Going with dynojet #'s, I'd say the average Z puts down about 275 whp (AT and MT) and maxes out around 300+ to 305+ whp. That's a gain of about 10% to 12%. That is a substantial bump in power and torque, but no it isn't going make your car as fast as something like FI will (a typical gain being around 25% to 30% or more in power!). As to costs, you can always buy stuff used or scour ebay to save money. I've bumped my car up by about 10% from baseline and have spent under a grand. Best bang for the buck mods: K&N panel filters (seriously) and either test pipes (cheaper) or high flow cats (more costly). |
No, that is 50 hp total gain with hfc, cbe, gen3 intake, and uprev tune.
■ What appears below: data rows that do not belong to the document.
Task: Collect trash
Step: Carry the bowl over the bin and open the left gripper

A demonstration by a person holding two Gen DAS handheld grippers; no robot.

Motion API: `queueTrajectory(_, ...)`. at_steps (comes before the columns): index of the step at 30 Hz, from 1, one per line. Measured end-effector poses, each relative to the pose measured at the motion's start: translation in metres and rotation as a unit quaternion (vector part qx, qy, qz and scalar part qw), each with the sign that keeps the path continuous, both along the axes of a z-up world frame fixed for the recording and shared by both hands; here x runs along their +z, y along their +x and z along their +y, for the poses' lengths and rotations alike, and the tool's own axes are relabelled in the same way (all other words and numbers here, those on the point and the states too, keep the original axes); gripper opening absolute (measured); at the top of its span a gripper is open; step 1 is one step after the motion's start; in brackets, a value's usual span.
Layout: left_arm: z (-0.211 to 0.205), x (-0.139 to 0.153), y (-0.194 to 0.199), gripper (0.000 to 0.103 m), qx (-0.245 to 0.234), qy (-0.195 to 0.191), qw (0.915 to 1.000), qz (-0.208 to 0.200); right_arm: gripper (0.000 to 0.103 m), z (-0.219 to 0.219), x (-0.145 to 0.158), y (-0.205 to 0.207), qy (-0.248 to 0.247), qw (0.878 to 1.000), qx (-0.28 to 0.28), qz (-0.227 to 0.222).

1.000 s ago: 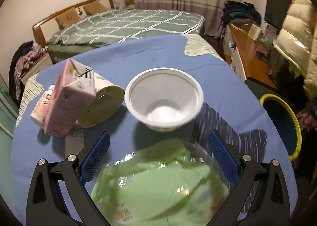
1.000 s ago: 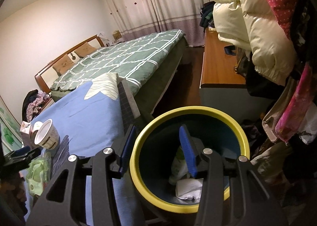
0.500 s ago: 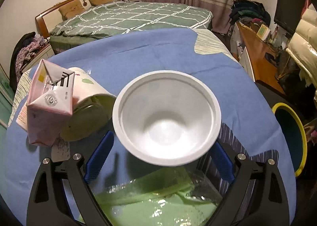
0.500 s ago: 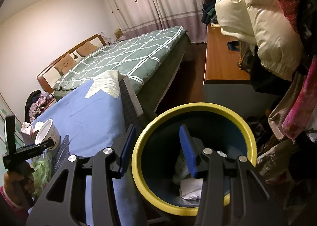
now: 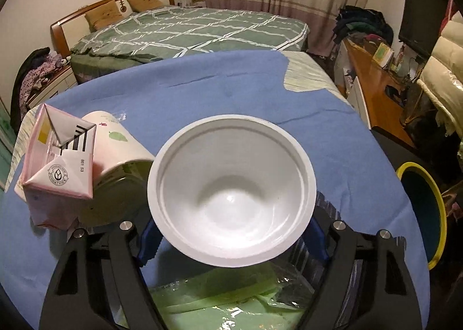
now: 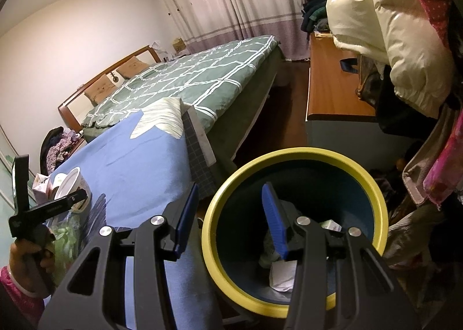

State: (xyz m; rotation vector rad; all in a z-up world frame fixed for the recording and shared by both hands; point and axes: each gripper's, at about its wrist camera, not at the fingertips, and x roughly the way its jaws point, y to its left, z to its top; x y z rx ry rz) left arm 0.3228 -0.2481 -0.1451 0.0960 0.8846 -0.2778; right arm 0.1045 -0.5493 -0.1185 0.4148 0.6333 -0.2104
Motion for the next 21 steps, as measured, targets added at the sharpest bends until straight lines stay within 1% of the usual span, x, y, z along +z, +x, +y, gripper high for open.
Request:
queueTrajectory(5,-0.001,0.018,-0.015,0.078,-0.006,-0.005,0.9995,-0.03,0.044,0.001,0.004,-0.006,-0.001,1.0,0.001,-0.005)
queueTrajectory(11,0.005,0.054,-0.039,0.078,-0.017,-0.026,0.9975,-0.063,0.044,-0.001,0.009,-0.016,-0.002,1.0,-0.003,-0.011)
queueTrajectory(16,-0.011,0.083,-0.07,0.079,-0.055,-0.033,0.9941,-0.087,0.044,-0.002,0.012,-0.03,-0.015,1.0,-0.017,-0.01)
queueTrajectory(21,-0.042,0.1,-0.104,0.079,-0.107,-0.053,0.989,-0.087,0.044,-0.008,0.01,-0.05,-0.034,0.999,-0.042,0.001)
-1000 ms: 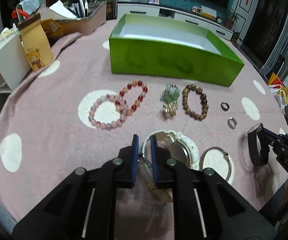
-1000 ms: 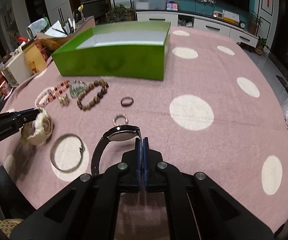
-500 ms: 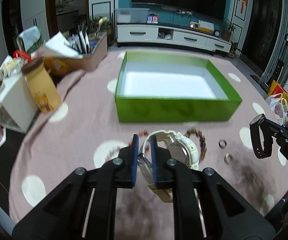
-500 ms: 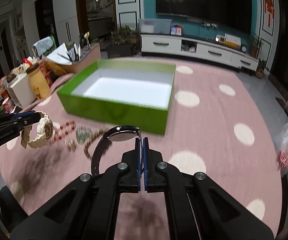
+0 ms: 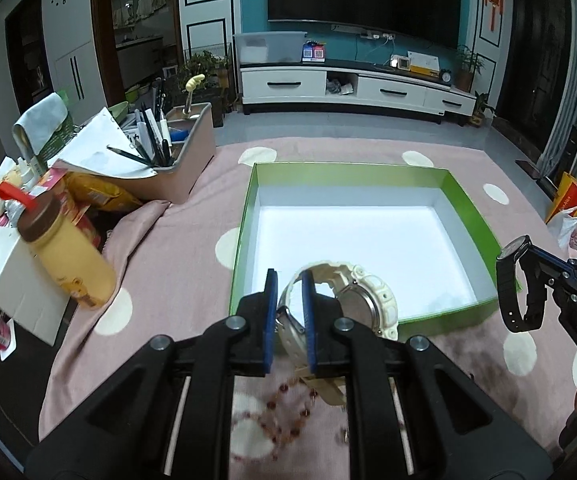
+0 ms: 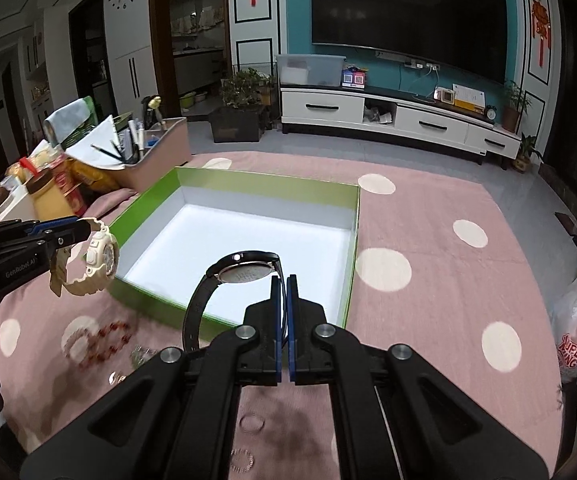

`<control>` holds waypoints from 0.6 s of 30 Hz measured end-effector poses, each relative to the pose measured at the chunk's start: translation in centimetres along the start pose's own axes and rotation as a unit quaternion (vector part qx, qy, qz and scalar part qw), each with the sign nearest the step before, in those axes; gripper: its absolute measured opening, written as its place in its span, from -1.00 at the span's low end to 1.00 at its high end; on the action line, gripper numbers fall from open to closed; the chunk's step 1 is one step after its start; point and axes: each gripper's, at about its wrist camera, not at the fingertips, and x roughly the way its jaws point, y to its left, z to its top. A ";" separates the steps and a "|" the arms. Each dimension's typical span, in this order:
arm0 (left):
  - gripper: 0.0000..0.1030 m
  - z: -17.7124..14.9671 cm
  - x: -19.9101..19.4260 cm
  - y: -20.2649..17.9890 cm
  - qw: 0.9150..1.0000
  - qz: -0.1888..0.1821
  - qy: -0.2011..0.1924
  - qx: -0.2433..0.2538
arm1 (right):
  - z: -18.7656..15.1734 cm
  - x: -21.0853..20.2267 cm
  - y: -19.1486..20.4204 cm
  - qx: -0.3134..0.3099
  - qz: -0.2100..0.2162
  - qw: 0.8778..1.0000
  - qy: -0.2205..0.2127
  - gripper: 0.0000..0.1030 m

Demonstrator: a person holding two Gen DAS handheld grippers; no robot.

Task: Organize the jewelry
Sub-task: 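Carry the watch and band into the green box and open both grippers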

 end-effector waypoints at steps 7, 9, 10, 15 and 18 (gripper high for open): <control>-0.76 1.3 4.3 0.2 0.999 0.005 0.031 -0.016 | 1.6 4.7 -0.7 0.015 -0.001 0.999 0.035 -0.97; -0.75 1.5 5.3 0.1 0.999 0.007 0.037 -0.016 | 1.8 6.1 -0.8 0.020 0.007 0.999 0.050 -0.97; -0.80 1.6 5.6 0.0 0.999 0.007 0.038 -0.016 | 1.9 6.7 -0.8 0.021 0.008 0.998 0.056 -0.97; -0.82 2.3 6.8 -0.2 0.999 0.014 0.041 -0.014 | 1.9 9.1 -0.4 0.023 0.016 0.996 0.080 -0.96; -0.60 2.4 6.7 0.0 0.999 0.008 0.040 -0.017 | 1.8 9.4 -0.6 0.033 0.015 0.996 0.085 -0.84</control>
Total combined, not tuner math of 18+30+18+20. They added after each upgrade. The gen3 which is good for 18, onlyh added like 3hp to the numbers after the exhuast for example.
Btw, do you have any hard numbers you can share about the k&n filters? |
I don't think you can solely look at the hp gains. Bolt ons change the sound, throttle response, etc. Not to mention the reliability aspect of going FI.
If you are solely looking for the best bang for the buck you should just hook up a nitrous system. |
And the tune. Some tuners are more capable/knowledgable than others. Using finite numbers to tell readers that every Z will get those exact results is quite dishonest IMO.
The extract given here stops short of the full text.